The final fourteen part take in a fashion show with some of the season four contestants of China's Next Top Model before receiving their makeovers. They later have their first editorial photo shoot. Afterwards, they are divided into their teams and are flown to Melbourne, where they will stay for the remainder of the competition.

Team Jin Xing: Cai Hui, Chen Xi, Cui Nan, Dong Lei, Gu Ai Jia, Yao Xue Fei & Zheng Shi Hui
Team Qi Qi: Kiki Kang, Liu Yan Hong, Ren Rui, Yang Duo Lan, Yang Liu, Zhang Hao Yue & Zhong Lu Chun

===Episode 2===
First aired: March 28, 2015

The fourteen finalists arrive to Australia, where the competition will take place. For the first challenge, a contestants from each team is sent to one of seven locations on a bus for a styling and photo challenge. Each model is allotted 10 minutes to get dressed and take her photo in her designated location before making it back into the bus before it drives away. Xi is disqualified for being late and missing the bus, losing the challenge for team Jin Xing. The contestants on team Qi Qi are chosen as the winners.

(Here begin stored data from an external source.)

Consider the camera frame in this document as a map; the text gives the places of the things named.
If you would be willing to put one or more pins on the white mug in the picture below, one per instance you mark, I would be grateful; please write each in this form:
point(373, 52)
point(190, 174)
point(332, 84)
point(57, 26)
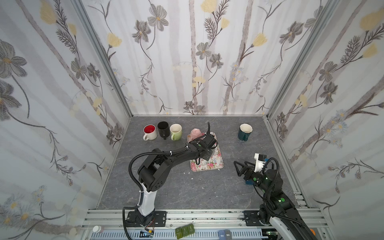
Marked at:
point(150, 133)

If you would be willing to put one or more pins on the dark green mug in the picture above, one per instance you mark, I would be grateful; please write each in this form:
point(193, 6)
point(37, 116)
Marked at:
point(245, 131)

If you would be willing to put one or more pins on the green circuit board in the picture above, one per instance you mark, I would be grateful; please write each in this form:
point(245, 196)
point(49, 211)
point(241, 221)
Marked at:
point(184, 231)

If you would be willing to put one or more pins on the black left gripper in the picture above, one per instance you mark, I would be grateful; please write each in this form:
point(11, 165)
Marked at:
point(205, 147)

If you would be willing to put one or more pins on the white round cap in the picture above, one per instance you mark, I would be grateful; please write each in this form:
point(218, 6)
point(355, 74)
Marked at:
point(98, 229)

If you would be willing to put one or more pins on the blue grey connector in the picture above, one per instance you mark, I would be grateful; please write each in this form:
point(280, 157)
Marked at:
point(225, 235)

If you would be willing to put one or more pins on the pink mug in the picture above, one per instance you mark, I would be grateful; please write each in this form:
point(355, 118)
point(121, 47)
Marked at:
point(195, 133)

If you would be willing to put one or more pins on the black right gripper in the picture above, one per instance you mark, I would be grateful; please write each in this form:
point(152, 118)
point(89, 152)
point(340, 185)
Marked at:
point(247, 172)

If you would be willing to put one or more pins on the light green mug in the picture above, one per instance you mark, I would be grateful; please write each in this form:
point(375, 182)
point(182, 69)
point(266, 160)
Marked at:
point(176, 132)

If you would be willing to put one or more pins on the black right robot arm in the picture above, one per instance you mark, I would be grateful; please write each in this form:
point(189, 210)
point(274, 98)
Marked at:
point(277, 210)

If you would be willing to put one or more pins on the floral serving tray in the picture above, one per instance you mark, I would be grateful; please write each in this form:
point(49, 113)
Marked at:
point(214, 163)

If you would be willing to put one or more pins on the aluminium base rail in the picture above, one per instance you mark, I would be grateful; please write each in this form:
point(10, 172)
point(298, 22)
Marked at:
point(242, 224)

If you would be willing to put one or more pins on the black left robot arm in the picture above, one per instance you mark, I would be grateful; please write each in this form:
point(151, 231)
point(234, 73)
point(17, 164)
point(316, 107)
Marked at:
point(150, 170)

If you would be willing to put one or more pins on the black mug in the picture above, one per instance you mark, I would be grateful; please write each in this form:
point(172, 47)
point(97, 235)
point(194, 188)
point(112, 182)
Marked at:
point(164, 129)

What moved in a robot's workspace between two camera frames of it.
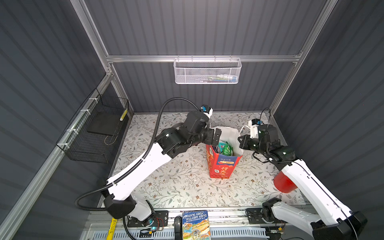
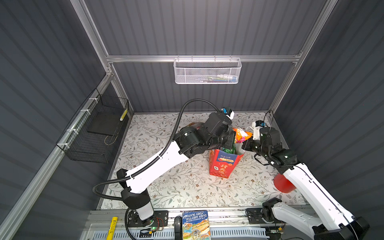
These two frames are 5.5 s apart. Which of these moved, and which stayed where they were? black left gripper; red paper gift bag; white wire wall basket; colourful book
Moved: black left gripper
Stayed: white wire wall basket; colourful book; red paper gift bag
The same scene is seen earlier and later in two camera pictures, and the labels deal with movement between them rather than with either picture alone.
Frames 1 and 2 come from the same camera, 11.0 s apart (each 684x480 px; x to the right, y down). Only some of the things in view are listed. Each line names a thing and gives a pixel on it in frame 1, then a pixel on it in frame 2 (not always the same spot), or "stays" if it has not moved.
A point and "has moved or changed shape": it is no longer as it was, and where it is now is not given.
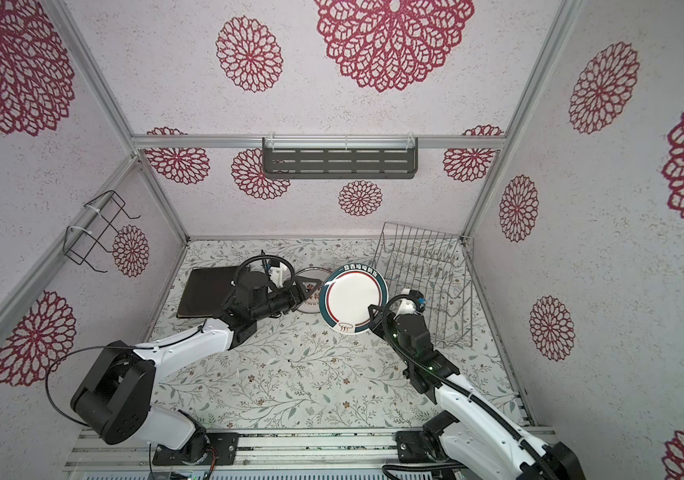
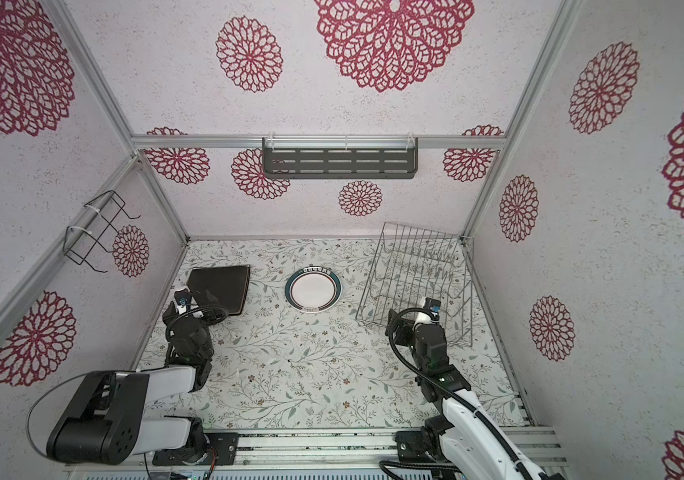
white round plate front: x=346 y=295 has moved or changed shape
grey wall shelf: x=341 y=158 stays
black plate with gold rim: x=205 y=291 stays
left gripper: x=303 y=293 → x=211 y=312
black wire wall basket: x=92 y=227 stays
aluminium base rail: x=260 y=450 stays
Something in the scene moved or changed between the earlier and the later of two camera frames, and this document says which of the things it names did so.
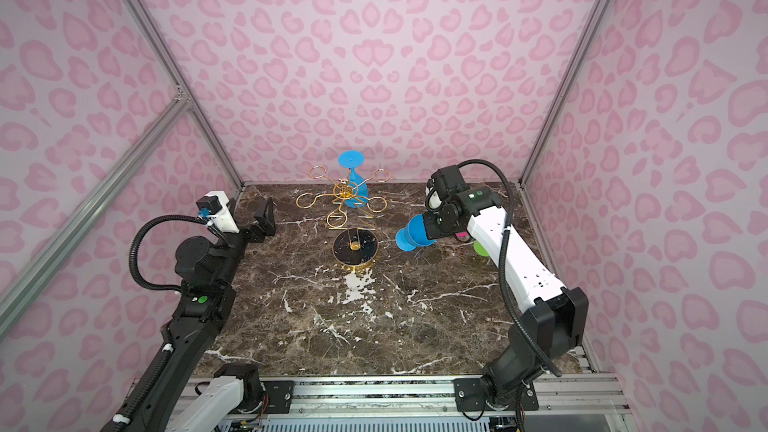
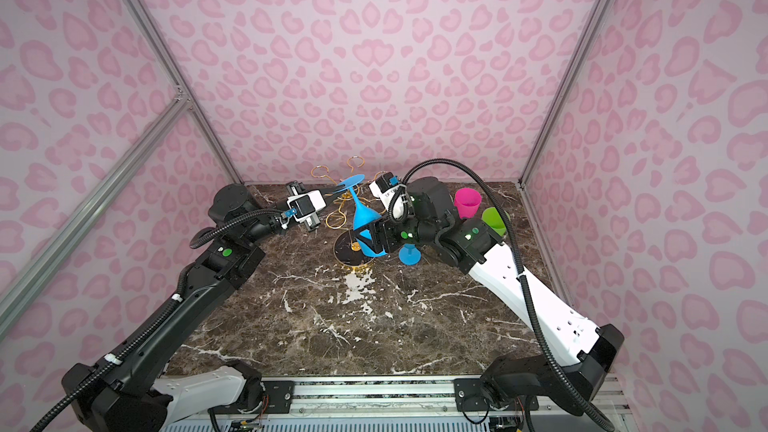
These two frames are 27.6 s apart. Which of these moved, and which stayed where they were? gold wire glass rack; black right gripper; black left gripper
Moved: black right gripper; black left gripper
Stayed: gold wire glass rack
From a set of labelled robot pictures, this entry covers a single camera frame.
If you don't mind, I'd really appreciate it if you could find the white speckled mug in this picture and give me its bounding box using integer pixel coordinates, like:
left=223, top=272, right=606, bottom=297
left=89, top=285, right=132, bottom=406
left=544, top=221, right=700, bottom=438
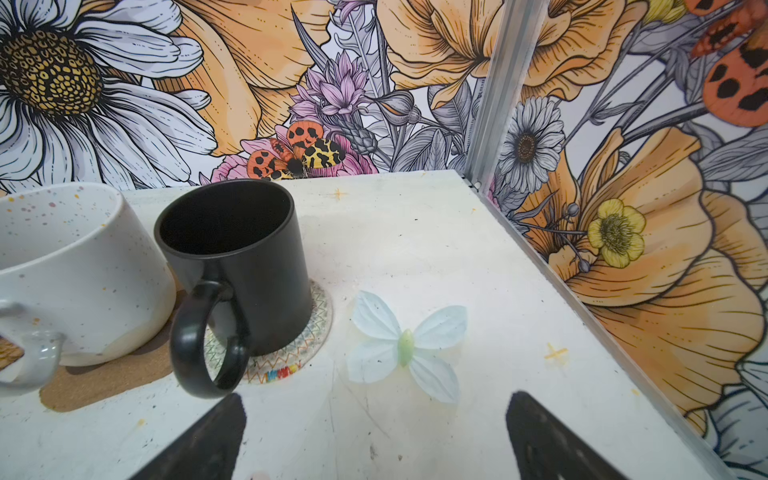
left=1, top=183, right=176, bottom=397

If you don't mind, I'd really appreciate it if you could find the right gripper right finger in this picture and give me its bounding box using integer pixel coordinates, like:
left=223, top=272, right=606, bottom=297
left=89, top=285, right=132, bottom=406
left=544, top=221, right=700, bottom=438
left=505, top=391, right=626, bottom=480

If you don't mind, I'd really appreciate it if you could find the brown paw shaped coaster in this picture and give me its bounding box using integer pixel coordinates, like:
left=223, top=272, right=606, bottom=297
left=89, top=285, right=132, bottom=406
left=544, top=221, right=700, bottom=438
left=34, top=317, right=173, bottom=413

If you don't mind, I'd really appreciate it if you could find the black mug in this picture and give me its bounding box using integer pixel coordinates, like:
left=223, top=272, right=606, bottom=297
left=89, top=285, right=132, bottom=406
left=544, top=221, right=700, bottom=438
left=154, top=179, right=313, bottom=398

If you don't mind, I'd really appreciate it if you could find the beige woven small coaster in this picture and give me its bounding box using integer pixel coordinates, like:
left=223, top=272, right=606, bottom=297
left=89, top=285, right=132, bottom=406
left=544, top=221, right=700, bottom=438
left=242, top=280, right=333, bottom=384

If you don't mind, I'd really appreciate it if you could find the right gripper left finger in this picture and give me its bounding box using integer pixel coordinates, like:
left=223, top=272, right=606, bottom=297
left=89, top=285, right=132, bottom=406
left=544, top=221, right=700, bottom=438
left=132, top=393, right=247, bottom=480

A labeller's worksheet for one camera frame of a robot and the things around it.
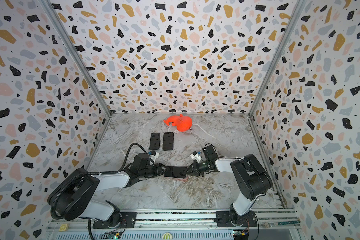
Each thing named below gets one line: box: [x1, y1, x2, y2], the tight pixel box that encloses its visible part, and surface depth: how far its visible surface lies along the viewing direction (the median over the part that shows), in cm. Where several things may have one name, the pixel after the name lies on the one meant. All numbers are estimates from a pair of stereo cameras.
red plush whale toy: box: [163, 114, 193, 132], surface depth 109 cm
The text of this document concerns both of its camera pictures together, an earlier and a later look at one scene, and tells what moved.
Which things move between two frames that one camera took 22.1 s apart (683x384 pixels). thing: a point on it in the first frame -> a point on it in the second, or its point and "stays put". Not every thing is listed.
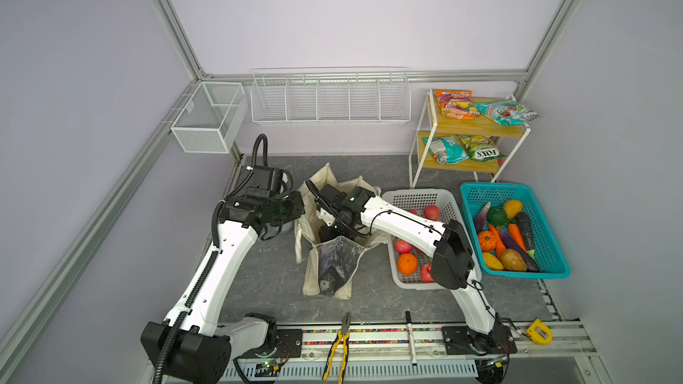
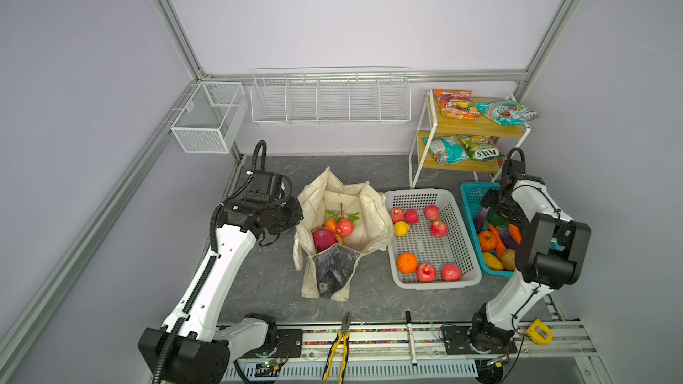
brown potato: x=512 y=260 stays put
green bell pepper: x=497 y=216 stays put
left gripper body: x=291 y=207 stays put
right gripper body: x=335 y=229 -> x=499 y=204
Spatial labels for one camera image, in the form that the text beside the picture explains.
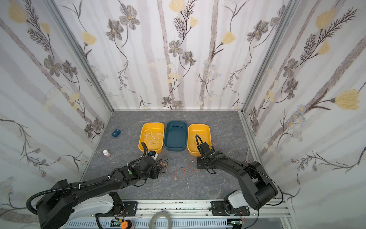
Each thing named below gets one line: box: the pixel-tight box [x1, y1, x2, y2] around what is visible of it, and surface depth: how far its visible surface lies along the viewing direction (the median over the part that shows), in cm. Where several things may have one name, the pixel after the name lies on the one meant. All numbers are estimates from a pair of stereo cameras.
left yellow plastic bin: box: [138, 122, 165, 154], surface depth 101 cm
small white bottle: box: [102, 149, 111, 158], surface depth 94 cm
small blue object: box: [111, 128, 122, 138], surface depth 106 cm
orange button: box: [120, 220, 129, 229], surface depth 63 cm
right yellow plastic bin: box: [187, 124, 212, 157], surface depth 104 cm
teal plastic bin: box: [163, 120, 188, 152], surface depth 106 cm
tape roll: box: [149, 210, 173, 229], surface depth 70 cm
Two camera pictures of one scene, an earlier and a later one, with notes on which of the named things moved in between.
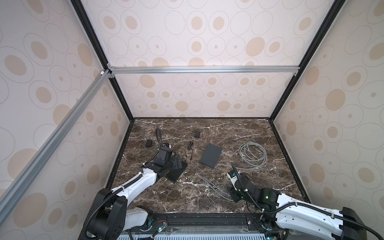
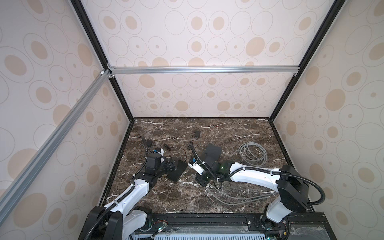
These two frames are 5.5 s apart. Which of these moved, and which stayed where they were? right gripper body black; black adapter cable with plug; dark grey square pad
Moved: right gripper body black
Stayed: dark grey square pad; black adapter cable with plug
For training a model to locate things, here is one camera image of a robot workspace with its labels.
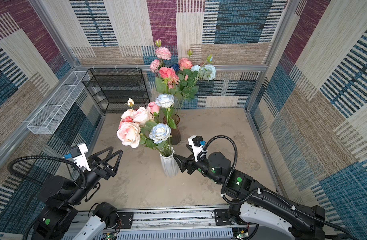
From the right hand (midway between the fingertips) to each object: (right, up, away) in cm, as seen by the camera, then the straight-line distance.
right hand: (180, 152), depth 64 cm
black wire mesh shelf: (-50, +38, +44) cm, 77 cm away
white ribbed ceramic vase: (-6, -9, +11) cm, 15 cm away
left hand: (-23, +3, -9) cm, 25 cm away
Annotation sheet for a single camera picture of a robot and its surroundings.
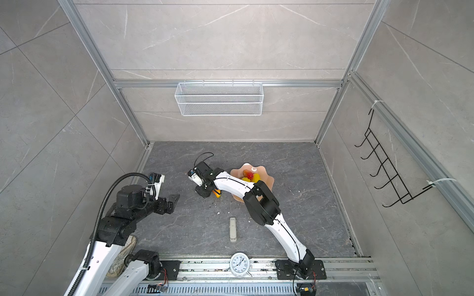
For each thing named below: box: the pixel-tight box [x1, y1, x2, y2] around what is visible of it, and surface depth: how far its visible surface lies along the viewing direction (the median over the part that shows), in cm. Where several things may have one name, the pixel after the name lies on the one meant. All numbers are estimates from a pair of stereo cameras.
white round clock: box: [228, 251, 250, 278], surface depth 74 cm
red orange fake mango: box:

- Challenge winners: Kiki Kang, Liu Yan Hong, Ren Rui, Yang Duo Lan, Yang Liu, Zhang Hao Yue & Zhong Lu Chun

For the shoot the girls are paired off with a contestant from the opposite team in a rugged western-themed session.

| Pairs |
|---|
| Ai Jia & Liu |
| Hui & Yan Hong |
| Kiki & Xue Fei |
| Lu Chun & Linda |
| Rui & Lei |
| Shi Hui & Hao Yue |
| Xi & Duo Lan |

Each girl is evaluated individually at panel. After receiving their feedback, the models head to separate rooms with their mentor and teammates while the judges deliberate and decide who will be eliminated. After making their decision, a judge meets each team separately to hand out the photos of the models who are safe from elimination. Yan Hong and Shi Hui are revealed to be the bottom two contestants, and they head together to the elimination room where the final photo lies face-down on a podium. The last photo is revealed to be Shi Hui's, and Yan Hong is eliminated from the competition.

- Best photo: Ren Rui
- Bottom two: Liu Yan Hong & Zheng Shi Hui
- Eliminated: Liu Yan Hong

===Episode 3===
First aired: April 4, 2015

The contestants are given money in order to decorate shop display windows fitting certain themes. Passersby are given flowers for them to place in a bucket in front of their preferred shop window.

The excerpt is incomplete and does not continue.